By the way: Albany, a much poorer country than Austria, recently applied for a CERN membership. Pls Mister Hahn, don't be short sighted. The Austrian scientific community will suffer for years from the aftermaths of this historic misjudgment! As Prof. Herman Feshbach, physics Nobel Prize winner in 2004, puts it:

Scientific prospects at CERN have never been brighter and more exciting, as the great Large Hadron Collider (LHC) project approaches its operational phase. Many years' investment in research, development, and construction are about to bear fruit. There are good reasons to anticipate discoveries that will dramatically advance our most basic understanding of what the physical world is made of, how it works, and even how it came to be.
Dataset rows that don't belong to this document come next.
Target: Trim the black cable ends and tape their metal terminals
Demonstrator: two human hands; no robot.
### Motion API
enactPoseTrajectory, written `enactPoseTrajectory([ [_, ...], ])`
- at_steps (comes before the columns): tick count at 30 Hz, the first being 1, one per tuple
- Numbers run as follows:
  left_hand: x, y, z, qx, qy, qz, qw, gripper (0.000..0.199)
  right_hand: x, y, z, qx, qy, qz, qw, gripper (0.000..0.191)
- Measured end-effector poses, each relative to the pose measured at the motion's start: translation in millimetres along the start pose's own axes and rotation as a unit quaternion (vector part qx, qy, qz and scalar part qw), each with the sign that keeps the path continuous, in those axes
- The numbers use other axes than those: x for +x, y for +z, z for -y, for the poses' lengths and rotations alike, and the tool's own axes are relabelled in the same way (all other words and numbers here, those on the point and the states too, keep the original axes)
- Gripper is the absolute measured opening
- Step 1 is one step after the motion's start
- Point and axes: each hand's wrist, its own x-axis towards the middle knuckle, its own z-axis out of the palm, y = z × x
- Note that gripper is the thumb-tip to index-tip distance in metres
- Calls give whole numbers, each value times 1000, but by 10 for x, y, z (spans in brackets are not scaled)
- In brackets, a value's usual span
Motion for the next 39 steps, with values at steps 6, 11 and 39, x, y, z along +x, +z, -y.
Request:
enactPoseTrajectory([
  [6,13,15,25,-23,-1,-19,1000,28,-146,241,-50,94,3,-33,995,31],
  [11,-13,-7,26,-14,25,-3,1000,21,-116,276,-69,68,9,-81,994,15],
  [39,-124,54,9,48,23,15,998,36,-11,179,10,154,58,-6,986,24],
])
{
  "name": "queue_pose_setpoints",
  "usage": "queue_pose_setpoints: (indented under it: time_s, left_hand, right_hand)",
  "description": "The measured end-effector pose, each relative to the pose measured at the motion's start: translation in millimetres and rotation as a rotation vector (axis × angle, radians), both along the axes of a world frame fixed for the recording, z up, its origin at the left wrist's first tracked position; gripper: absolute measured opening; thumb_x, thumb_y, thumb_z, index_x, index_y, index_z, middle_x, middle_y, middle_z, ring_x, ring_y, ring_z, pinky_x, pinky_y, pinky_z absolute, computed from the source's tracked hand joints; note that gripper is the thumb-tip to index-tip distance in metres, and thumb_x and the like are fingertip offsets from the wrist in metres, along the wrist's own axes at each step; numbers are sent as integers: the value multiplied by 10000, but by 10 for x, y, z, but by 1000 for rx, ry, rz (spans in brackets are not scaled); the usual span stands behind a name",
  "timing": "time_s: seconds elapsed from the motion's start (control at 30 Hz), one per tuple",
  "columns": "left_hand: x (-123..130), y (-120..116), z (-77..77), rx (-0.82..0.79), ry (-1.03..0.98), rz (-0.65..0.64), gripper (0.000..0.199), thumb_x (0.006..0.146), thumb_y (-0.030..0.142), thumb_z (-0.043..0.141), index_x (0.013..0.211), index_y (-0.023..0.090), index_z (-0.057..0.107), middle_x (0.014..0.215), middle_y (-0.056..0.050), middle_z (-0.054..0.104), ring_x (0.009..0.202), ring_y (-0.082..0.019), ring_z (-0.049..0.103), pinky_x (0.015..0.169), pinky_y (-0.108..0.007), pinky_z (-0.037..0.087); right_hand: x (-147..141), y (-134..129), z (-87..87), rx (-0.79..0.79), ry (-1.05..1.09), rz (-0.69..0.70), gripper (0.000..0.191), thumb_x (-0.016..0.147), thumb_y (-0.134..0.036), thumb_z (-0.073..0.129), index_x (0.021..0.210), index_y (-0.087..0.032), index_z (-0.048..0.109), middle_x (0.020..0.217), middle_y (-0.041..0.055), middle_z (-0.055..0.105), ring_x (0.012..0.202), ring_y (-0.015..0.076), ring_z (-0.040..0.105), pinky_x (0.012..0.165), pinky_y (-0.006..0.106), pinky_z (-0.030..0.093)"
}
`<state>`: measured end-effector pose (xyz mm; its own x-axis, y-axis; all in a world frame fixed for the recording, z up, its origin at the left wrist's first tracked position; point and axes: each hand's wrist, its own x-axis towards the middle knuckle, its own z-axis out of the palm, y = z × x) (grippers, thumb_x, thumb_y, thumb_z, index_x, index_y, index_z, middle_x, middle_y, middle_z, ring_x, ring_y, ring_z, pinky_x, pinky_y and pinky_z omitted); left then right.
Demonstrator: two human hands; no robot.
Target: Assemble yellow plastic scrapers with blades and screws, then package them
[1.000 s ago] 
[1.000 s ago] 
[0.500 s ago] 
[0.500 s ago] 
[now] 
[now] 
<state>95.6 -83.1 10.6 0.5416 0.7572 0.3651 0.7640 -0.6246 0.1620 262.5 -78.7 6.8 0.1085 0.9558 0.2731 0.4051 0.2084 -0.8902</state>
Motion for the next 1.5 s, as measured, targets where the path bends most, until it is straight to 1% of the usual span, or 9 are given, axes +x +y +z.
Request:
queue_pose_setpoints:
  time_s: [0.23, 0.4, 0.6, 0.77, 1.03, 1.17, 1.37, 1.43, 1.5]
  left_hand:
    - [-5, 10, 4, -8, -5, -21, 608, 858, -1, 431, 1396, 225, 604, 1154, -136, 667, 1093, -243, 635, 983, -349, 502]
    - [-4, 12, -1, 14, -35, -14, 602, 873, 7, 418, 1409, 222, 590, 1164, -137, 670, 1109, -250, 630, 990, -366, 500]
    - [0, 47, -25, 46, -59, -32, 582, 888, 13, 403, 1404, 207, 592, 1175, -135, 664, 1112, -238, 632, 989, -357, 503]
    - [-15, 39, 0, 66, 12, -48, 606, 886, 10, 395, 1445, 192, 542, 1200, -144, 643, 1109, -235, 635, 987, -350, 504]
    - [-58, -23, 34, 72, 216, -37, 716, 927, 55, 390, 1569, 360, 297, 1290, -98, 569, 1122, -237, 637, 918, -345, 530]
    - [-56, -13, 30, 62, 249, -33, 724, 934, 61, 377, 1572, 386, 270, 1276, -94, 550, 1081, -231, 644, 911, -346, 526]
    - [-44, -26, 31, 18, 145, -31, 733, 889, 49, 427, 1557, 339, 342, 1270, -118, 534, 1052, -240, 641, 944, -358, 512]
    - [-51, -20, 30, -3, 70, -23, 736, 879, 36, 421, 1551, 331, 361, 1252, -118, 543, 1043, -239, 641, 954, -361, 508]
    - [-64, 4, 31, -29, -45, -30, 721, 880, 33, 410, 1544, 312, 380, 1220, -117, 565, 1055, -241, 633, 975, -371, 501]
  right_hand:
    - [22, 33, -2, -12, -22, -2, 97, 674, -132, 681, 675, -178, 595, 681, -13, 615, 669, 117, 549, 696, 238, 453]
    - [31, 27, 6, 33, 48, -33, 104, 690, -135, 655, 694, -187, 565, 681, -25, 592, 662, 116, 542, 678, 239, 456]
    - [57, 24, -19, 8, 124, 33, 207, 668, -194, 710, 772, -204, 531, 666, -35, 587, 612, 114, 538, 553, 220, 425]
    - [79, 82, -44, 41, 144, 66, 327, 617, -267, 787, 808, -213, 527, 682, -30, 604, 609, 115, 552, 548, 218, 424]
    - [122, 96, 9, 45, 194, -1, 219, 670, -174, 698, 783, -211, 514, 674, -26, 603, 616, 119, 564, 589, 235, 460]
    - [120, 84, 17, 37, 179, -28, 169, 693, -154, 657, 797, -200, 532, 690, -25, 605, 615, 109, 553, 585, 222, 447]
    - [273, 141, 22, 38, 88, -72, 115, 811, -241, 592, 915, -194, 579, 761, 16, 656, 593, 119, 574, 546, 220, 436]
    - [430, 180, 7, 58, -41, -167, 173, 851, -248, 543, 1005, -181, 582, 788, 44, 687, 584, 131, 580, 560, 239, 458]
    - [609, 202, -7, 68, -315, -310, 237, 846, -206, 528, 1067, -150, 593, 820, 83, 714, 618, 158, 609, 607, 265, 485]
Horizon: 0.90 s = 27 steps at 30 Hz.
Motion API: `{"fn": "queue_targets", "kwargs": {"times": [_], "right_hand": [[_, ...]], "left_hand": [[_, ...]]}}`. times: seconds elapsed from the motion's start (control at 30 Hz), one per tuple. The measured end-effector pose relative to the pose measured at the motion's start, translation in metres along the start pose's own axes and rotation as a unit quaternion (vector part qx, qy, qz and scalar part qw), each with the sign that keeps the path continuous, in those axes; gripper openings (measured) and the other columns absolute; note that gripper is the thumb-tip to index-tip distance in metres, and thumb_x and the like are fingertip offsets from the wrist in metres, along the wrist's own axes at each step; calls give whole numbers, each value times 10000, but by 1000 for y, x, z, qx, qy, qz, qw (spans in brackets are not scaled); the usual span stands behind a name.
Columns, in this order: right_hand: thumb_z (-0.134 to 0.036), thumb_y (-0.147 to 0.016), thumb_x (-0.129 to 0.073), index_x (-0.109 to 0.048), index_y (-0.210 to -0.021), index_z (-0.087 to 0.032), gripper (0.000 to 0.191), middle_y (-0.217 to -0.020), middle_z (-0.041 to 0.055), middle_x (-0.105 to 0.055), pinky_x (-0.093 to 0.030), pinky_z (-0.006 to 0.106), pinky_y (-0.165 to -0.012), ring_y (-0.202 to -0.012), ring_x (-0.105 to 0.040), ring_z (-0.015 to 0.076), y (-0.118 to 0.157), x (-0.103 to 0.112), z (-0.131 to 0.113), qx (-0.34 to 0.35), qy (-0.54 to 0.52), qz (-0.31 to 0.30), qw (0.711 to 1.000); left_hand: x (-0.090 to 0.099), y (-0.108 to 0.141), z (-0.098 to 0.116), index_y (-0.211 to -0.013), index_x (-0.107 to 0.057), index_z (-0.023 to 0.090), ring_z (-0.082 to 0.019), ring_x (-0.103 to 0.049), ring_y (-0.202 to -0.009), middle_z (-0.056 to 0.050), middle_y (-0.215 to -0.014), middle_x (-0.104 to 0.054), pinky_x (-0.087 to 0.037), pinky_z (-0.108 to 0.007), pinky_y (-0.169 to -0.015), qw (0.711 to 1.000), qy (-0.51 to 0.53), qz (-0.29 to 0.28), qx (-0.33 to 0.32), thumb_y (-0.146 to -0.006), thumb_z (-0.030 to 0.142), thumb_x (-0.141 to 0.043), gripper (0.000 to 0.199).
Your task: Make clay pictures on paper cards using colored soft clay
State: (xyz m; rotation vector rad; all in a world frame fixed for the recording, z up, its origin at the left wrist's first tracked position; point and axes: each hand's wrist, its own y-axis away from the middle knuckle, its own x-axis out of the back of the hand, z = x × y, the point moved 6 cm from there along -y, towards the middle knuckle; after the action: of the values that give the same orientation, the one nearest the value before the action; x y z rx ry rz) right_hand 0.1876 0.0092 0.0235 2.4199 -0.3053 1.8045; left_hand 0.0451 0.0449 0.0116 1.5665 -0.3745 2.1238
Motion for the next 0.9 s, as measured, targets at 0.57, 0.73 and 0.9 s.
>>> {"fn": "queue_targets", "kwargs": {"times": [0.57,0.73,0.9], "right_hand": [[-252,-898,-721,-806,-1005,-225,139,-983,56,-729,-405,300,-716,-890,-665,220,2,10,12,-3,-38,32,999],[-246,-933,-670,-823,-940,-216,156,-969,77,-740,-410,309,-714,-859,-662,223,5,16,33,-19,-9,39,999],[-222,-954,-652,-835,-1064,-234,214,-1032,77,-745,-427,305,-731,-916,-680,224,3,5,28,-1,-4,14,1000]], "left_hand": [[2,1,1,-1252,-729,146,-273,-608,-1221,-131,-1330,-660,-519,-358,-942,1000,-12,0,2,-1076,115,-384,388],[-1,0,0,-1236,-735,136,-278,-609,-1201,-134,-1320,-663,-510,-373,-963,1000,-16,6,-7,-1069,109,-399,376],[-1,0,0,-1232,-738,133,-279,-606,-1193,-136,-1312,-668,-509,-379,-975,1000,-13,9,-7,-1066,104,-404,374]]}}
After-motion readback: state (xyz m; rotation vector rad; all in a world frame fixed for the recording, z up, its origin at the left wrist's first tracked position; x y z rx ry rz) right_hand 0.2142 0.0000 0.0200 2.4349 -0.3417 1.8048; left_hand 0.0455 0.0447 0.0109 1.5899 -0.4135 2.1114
While the primary goal of CERN is to address such fundamental issues, the laboratory is also a treasury of engineering marvels. It has been a seedbed of innovation in computer and communications technology, cryogenics, and large-scale, high-tech project management. Young people learn cutting-edge skills at CERN that they take back to businesses and schools of their home countries. For these reasons I believe that CERN has yielded, and will continue to yield, excellent long-term returns on investment, just as a matter of economics, even apart from its unique scientific value. In addition, since its origins in the aftermath of World War II, CERN has been an inspiring, visible symbol of European unity and cultural vitality. It would be a great loss for Austria, and a blow to Europe and the scientific world, if short-term thinking and lack of vision caused Austria – birthplace of Ludwig Boltzmann, Erwin Schr?dinger, Wolfgang Pauli, Victor Franz Hess, and Lise Meitner – to pull out of CERN now.